Miguel de Souza

Personal information
- Date of birth: 11 February 1970 (age 55)
- Place of birth: Newham, England
- Height: 6 ft 1 in (1.85 m)
- Position(s): Right back, right midfield, forward
- Brighton & Hove Albion

Senior career*
- Years: Team / Apps / (Gls)
- 1988–1989: Clapton
- 1989–1990: Charlton Athletic / 0 / (0)
- 1990: Bristol City / 0 / (0)
- 1990–1991: Yeovil Town / 22 / (0)
- 1993–1994: Dagenham & Redbridge / 21 / (15)
- 1994–1995: Birmingham City / 15 / (0)
- 1994–1995: → Bury (loan) / 3 / (0)
- 1995–1997: Wycombe Wanderers / 83 / (29)
- 1997–1998: Peterborough United / 35 / (5)
- 1998: → Southend United (loan) / 2 / (0)
- 1998: → Rochdale (loan) / 5 / (0)
- 1998–2000: Rushden & Diamonds / 54 / (14)
- 2000–2001: Boston United / 9 / (1)
- 2002–2004: St Albans City / 86 / (19)

= Miguel de Souza =

English footballer

Miguel Juan I. de Souza (born 11 February 1970) is an English footballer.

==Career==

He began his career as a youth player with West Ham United as a 14 year old, where he remained for a year before signing schoolboy forms with Brighton & Hove Albion. He was not offered a scholarship and consequently left football for a couple of years before joining Clapton. He progressed through the ranks at The Old Spotted Dog Ground before moving to Charlton Athletic in the first division signing professional forms for one year. He played as a right back and right midfielder. Failing to secure a first team place he joined Bristol City, where he remained on a monthly contract for several months before signing for Conference side Yeovil Town. After 18 months he returned to London and joined Dagenham & Redbridge, where reserve-team manager Ted Hardy converted him to a striker. A year season later de Souza broke into the first team scoring 15 goals before being signed by Barry Fry for then First Division (second-tier) club Birmingham City. He played as a right-sided midfielder, occasionally playing as a striker in the first team.

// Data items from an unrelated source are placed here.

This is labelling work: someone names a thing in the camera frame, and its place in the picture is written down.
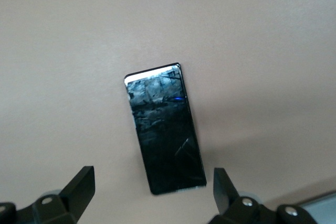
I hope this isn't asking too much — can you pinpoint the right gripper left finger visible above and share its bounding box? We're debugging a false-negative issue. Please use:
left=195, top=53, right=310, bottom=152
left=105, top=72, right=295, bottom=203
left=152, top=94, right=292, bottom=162
left=31, top=165, right=96, bottom=224

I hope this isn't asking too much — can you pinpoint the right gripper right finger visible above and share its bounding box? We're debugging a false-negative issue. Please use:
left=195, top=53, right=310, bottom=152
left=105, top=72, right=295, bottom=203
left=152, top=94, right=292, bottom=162
left=213, top=167, right=265, bottom=224

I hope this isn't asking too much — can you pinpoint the long black slab phone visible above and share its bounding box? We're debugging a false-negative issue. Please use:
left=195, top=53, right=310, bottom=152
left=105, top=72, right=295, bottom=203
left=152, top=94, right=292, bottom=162
left=123, top=62, right=208, bottom=196

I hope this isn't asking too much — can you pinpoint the silver closed laptop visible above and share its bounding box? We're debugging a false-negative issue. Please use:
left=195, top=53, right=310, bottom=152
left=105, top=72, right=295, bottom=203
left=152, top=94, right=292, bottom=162
left=293, top=189, right=336, bottom=224

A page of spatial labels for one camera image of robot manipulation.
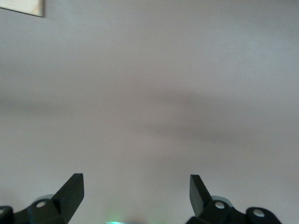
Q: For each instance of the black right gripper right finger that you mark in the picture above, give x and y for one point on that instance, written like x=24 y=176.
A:
x=203 y=205

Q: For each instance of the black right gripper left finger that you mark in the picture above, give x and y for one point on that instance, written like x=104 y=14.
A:
x=60 y=205

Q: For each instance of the bamboo cutting board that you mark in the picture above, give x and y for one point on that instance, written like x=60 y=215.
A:
x=21 y=5

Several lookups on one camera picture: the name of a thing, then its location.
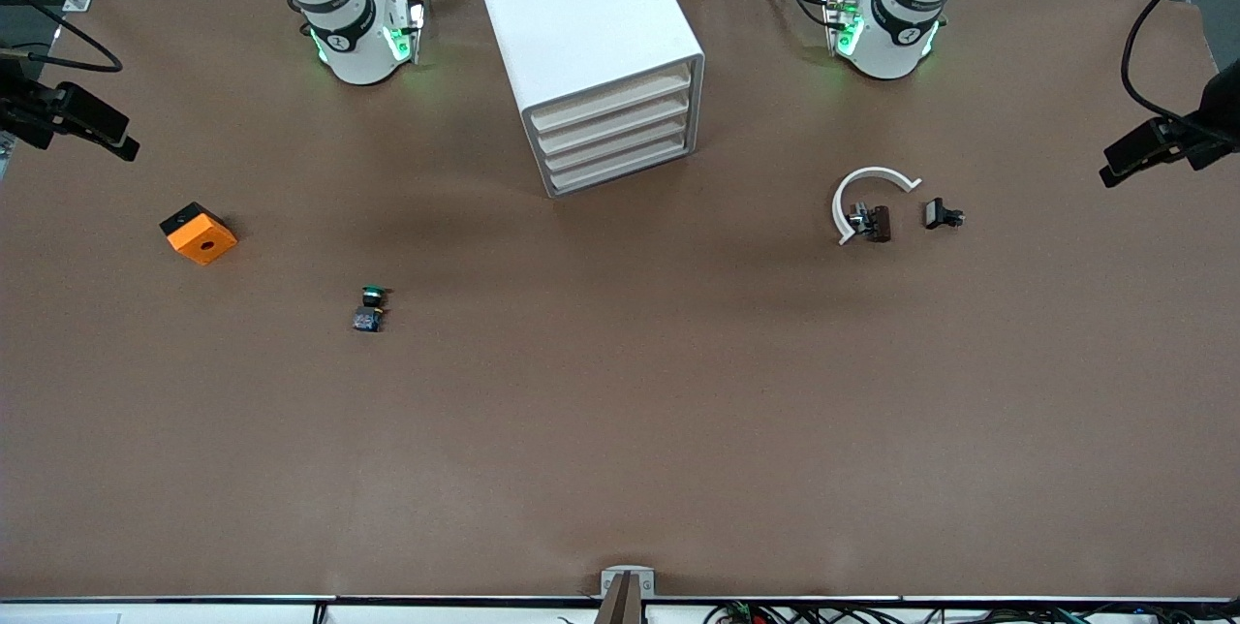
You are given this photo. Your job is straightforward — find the white plastic drawer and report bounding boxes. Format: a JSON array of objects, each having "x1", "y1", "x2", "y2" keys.
[
  {"x1": 536, "y1": 84, "x2": 695, "y2": 155},
  {"x1": 528, "y1": 62, "x2": 695, "y2": 133},
  {"x1": 542, "y1": 108, "x2": 695, "y2": 176},
  {"x1": 547, "y1": 130, "x2": 698, "y2": 198}
]

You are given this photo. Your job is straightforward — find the white drawer cabinet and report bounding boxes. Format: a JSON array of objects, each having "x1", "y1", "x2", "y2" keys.
[{"x1": 468, "y1": 0, "x2": 706, "y2": 200}]

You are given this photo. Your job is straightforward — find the orange block with black face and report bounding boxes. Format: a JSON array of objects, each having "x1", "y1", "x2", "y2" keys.
[{"x1": 159, "y1": 202, "x2": 239, "y2": 266}]

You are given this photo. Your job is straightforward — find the small dark brown block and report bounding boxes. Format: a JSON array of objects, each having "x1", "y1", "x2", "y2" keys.
[{"x1": 849, "y1": 203, "x2": 893, "y2": 244}]

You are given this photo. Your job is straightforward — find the brown table mat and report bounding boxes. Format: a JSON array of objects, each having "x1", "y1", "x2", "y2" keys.
[{"x1": 0, "y1": 0, "x2": 1240, "y2": 601}]

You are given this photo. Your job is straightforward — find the white curved plastic bracket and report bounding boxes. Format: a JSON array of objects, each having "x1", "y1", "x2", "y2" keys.
[{"x1": 831, "y1": 166, "x2": 923, "y2": 247}]

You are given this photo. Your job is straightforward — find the green push button switch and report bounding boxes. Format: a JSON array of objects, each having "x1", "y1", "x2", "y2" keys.
[{"x1": 353, "y1": 284, "x2": 391, "y2": 334}]

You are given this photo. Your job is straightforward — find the white table edge rail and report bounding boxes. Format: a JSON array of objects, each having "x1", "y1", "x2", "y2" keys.
[{"x1": 0, "y1": 595, "x2": 1240, "y2": 624}]

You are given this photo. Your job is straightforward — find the grey metal edge bracket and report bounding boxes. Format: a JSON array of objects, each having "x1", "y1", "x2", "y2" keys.
[{"x1": 599, "y1": 564, "x2": 658, "y2": 624}]

He had successful spells at both Wycombe Wanderers and Peterborough United. De Souza appeared in the 1997 documentary, There's Only One Barry Fry. The documentary shows how Fry signed De Souza to Peterborough from Wycombe, and shouted "Sold to the fat bastard in the blue blazer!" when Fry and De Souza reached an agreement.

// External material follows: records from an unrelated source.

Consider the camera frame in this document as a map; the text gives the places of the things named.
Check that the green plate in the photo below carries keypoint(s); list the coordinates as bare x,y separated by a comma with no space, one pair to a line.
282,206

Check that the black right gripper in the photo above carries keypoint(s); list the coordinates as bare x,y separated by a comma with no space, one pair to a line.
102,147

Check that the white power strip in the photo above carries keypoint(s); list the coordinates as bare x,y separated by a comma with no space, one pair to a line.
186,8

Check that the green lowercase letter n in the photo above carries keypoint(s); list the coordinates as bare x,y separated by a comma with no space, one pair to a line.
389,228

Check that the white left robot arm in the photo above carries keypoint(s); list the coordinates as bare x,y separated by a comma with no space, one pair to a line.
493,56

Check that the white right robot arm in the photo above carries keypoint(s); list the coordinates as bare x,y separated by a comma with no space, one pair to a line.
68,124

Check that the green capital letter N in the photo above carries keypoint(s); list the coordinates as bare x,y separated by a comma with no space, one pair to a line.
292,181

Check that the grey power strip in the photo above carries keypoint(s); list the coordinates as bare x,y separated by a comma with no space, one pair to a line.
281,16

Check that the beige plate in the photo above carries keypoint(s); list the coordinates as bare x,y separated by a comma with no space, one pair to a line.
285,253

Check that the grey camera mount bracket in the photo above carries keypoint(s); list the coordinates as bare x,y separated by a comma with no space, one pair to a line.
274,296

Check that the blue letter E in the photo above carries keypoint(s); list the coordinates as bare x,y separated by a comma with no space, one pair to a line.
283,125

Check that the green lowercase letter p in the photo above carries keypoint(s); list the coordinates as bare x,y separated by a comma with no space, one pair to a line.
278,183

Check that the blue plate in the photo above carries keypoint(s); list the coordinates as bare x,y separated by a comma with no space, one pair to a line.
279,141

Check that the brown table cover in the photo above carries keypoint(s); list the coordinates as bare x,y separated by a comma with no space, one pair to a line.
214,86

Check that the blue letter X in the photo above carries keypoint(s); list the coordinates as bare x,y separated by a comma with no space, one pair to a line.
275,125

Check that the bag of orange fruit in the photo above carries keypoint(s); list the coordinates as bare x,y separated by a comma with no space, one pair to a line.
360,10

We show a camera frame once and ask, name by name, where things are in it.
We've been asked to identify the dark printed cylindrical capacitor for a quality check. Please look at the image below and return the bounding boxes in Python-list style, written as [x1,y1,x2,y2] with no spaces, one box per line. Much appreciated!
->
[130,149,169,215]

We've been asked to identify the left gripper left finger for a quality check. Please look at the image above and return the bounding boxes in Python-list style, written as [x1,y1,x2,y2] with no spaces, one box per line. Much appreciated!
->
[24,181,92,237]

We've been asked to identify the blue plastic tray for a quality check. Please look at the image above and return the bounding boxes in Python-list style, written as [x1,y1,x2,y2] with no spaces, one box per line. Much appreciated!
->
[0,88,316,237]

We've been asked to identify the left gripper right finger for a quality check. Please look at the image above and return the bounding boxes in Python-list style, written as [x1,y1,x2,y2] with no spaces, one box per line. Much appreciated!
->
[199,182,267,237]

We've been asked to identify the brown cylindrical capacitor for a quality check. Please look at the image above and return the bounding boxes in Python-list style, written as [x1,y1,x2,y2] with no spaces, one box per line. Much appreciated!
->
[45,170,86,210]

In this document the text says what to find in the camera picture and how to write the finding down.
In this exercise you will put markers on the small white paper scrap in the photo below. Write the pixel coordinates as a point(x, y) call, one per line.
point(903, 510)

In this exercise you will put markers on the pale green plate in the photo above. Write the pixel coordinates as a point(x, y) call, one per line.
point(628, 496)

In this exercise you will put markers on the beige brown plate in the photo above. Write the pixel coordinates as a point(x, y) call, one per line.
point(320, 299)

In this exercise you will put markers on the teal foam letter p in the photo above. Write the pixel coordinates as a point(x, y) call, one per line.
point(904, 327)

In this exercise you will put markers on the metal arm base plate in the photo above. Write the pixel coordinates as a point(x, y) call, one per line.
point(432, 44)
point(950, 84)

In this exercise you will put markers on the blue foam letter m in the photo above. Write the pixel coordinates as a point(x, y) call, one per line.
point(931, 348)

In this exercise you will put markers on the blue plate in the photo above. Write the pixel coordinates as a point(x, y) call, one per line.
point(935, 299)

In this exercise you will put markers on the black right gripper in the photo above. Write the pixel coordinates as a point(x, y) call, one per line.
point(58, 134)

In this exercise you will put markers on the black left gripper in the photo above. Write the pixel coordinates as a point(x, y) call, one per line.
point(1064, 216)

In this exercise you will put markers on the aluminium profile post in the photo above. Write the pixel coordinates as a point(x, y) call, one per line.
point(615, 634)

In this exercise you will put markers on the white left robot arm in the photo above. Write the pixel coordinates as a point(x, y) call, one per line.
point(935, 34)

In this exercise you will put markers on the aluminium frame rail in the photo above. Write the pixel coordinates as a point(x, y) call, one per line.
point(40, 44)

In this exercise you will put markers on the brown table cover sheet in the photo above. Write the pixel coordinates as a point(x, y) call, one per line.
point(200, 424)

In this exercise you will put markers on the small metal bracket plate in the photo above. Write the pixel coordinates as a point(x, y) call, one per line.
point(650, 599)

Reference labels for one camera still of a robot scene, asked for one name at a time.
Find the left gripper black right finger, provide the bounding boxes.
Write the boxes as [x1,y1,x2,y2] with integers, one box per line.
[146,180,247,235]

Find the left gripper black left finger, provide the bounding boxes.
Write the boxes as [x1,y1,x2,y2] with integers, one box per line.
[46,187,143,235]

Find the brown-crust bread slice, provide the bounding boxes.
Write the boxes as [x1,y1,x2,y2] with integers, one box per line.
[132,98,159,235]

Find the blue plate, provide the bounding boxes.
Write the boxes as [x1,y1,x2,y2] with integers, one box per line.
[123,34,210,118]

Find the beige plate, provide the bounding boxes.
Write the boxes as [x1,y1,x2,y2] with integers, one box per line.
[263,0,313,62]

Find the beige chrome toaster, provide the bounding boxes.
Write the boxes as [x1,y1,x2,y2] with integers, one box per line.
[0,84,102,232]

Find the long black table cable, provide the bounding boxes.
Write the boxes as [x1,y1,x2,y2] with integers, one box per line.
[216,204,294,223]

He also played for two other Conference outfits Rushden & Diamonds and Boston United.

He was appointed player/coach of St Albans City in May 2004.

He joined Leyton Orient's youth setup in 2009, coaching the under-16s for four years and then taking on the role of academy head of recruitment. He now works at Charlton Athletic as academy recruitment manager.